== EXERCISE BRIEF ==
Every line of the data must be copied exactly.

== DATA EXTRACT ==
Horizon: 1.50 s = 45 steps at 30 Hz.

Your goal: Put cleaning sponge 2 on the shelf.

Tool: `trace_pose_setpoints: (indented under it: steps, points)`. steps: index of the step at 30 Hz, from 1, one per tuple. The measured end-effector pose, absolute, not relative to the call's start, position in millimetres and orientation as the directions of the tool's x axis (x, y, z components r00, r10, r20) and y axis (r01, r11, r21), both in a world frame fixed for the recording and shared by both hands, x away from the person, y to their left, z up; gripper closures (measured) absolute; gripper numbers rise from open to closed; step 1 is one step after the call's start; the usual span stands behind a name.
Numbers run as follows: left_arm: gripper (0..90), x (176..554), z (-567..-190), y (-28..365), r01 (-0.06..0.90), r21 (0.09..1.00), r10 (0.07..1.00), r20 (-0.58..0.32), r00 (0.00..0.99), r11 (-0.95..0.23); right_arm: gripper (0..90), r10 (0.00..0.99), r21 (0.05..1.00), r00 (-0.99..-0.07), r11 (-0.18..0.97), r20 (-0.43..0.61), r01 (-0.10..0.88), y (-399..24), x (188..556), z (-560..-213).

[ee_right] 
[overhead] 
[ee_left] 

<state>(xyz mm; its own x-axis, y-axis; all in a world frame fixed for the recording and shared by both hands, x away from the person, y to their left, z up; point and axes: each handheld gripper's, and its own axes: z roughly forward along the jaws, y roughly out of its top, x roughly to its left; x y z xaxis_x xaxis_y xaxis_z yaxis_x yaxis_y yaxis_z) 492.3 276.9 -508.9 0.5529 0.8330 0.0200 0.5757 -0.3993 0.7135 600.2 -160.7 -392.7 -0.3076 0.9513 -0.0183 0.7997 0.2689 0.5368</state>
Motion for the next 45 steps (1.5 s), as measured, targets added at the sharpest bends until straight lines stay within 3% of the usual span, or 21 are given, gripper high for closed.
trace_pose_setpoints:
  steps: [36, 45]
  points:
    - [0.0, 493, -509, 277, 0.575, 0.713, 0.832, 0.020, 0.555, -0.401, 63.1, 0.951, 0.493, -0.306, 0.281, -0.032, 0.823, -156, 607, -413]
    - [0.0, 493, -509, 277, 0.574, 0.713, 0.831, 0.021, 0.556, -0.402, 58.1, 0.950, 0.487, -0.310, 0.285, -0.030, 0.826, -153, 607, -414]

== OUTPUT FOR THIS EXERCISE ==
Horizon: 1.50 s = 45 steps at 30 Hz.

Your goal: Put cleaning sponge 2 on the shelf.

Tool: `trace_pose_setpoints: (indented under it: steps, points)`. steps: index of the step at 30 Hz, from 1, one per tuple. The measured end-effector pose, absolute, not relative to the call's start, position in millimetres and orientation as the directions of the tool's x axis (x, y, z components r00, r10, r20) and y axis (r01, r11, r21), both in a world frame fixed for the recording and shared by both hands, x away from the person, y to their left, z up; gripper closures (measured) absolute; gripper numbers rise from open to closed; step 1 is one step after the call's start; the usual span stands behind a name.
Numbers run as follows: left_arm: gripper (0..90), x (176..554), z (-567..-190), y (-28..365), r01 (-0.06..0.90), r21 (0.09..1.00), r10 (0.07..1.00), r20 (-0.58..0.32), r00 (0.00..0.99), r11 (-0.95..0.23); right_arm: gripper (0..90), r10 (0.00..0.99), r21 (0.05..1.00), r00 (-0.99..-0.07), r11 (-0.18..0.97), r20 (-0.43..0.61), r01 (-0.10..0.88), y (-399..24), x (188..556), z (-560..-213).

[ee_right] 
[overhead] 
[ee_left] 

<state>(xyz mm; its own x-axis, y-axis; all in a world frame fixed for the recording and shared by both hands, x away from the person, y to their left, z up; point and axes: each handheld gripper's, and its own axes: z roughly forward along the jaws, y roughly out of its top, x roughly to its left; x y z xaxis_x xaxis_y xaxis_z yaxis_x yaxis_y yaxis_z) 492.3 276.9 -508.9 0.5529 0.8330 0.0200 0.5757 -0.3993 0.7135 600.2 -160.7 -392.7 -0.3076 0.9513 -0.0183 0.7997 0.2689 0.5368</state>
Motion for the next 45 steps (1.5 s), as measured, targets added at the sharpest bends until straight lines stay within 3% of the usual span, or 21 are given, gripper high for closed.
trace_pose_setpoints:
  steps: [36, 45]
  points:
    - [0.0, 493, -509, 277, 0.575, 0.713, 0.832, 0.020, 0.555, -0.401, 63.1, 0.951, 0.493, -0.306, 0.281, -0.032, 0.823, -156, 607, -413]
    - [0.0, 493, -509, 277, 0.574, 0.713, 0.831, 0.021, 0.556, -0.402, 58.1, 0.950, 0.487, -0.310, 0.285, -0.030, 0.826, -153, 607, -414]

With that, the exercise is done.